Un jour, un jeune prince de dix-sept ans entra en caracolant dans la cour de l’hôtel ; c’était Philippe, qui depuis deux ans régnait sur la Hesse. Le jeune landgrave était d’un caractère prompt et entreprenant, d’une sagesse qui devançait les années, d’une humeur belliqueuse, d’un esprit impétueux, et n’aimant guère à se diriger que d’après ses propres idées. Frappé des discours de Luther, il désirait le voir de plus près. « Il n’était pourtant pas encore pour moi, » dit Luther en le racontantα. Il sauta à terre, monta sans autres compliments dans la chambre du réformateur, et, l’apostrophant, il lui dit : « Eh bien, cher docteur, comment cela va-t-il ? — Gracieux seigneur, répondit Luther, j’espère que cela ira bien. — A ce que j’apprends, reprit le landgrave en riant, vous enseignez, docteur, qu’une femme peut quitter son mari et en prendre un autre quand le premier est reconnu trop vieux ! » C’étaient les gens de la cour impériale qui avaient fait ce conte au landgrave.

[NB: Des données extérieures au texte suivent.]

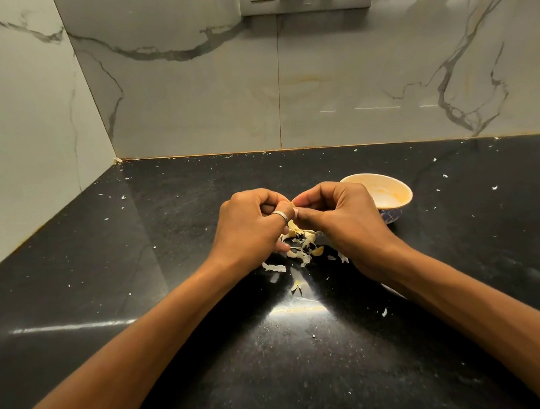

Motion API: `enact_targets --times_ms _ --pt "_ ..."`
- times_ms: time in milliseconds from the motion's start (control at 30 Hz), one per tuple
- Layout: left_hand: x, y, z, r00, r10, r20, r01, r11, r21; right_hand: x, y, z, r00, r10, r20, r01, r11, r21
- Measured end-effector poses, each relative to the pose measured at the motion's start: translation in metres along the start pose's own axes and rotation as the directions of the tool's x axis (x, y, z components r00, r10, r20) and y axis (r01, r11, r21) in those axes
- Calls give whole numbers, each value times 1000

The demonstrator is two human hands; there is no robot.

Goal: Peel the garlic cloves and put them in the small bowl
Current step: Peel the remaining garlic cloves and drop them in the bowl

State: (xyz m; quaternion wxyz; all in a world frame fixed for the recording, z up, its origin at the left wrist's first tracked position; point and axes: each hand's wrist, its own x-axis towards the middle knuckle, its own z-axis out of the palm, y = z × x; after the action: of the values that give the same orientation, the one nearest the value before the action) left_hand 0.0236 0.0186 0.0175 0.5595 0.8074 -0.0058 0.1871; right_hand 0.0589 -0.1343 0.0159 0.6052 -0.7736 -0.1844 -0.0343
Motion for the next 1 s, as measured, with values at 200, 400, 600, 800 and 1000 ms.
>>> enact_targets --times_ms 200,400,600,800,1000 --pt "3 2 1 991 -127 44 132 980 -150 0 -3 -1 996 61 66 -73 978 196" --pt "5 3 -2 979 -187 78 201 949 -244 2 -4 0 992 100 82 -121 942 314" --pt "8 -1 -6 969 -241 62 249 941 -229 6 -8 -6 985 144 98 -174 842 511" --pt "10 -4 -9 987 -160 -4 159 984 -86 5 -10 -8 975 181 127 -218 871 440" --pt "8 0 -13 1000 -8 5 9 999 -34 6 -9 -11 981 163 105 -193 888 417"
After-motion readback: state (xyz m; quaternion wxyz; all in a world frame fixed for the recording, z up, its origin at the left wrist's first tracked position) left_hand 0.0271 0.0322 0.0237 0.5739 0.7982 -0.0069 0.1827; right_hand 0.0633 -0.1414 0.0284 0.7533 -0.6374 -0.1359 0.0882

Les ennemis de la vérité ne manquent jamais de répandre des fables sur de prétendus enseignements des docteurs chrétiens — « Non, monseigneur, répondit Luther gravement ; que Votre Altesse ne parle pas ainsi, de grâce ! » Là-dessus, le prince tendit brusquement la main au docteur, serra cordialement la sienne, et lui dit : « Cher docteur, si vous avez raison, que Dieu vous soit en aide !… » Puis il quitta la chambre, remonta à cheval, et partit. Ce fut la première entrevue de ces deux hommes, qui devaient plus tard se trouver à la tête de la Réformation, et la défendre, l’un avec l’épée de la parole, et l’autre avec celle des rois.

α – « War noch nicht auf meiner Seite. » (Luth. Op., XVII, p.589.)

C’était l’archevêque de Trèves, Richard de Greifencklau, qui, avec la permission de Charles-Quint, avait entrepris le rôle de médiateur. Richard, intimement lié avec l’Électeur de Saxe, et bon catholique romain, désirait, en arrangeant cette difficile affaire, rendre à la fois service à son ami et à son Église. Le lundi soir, 22 avril, au moment où Luther allait se mettre à table, un envoyé de l’archevêque vint lui annoncer que ce prélat désirait le voir le surlendemain, mercredi, à six heures du matin.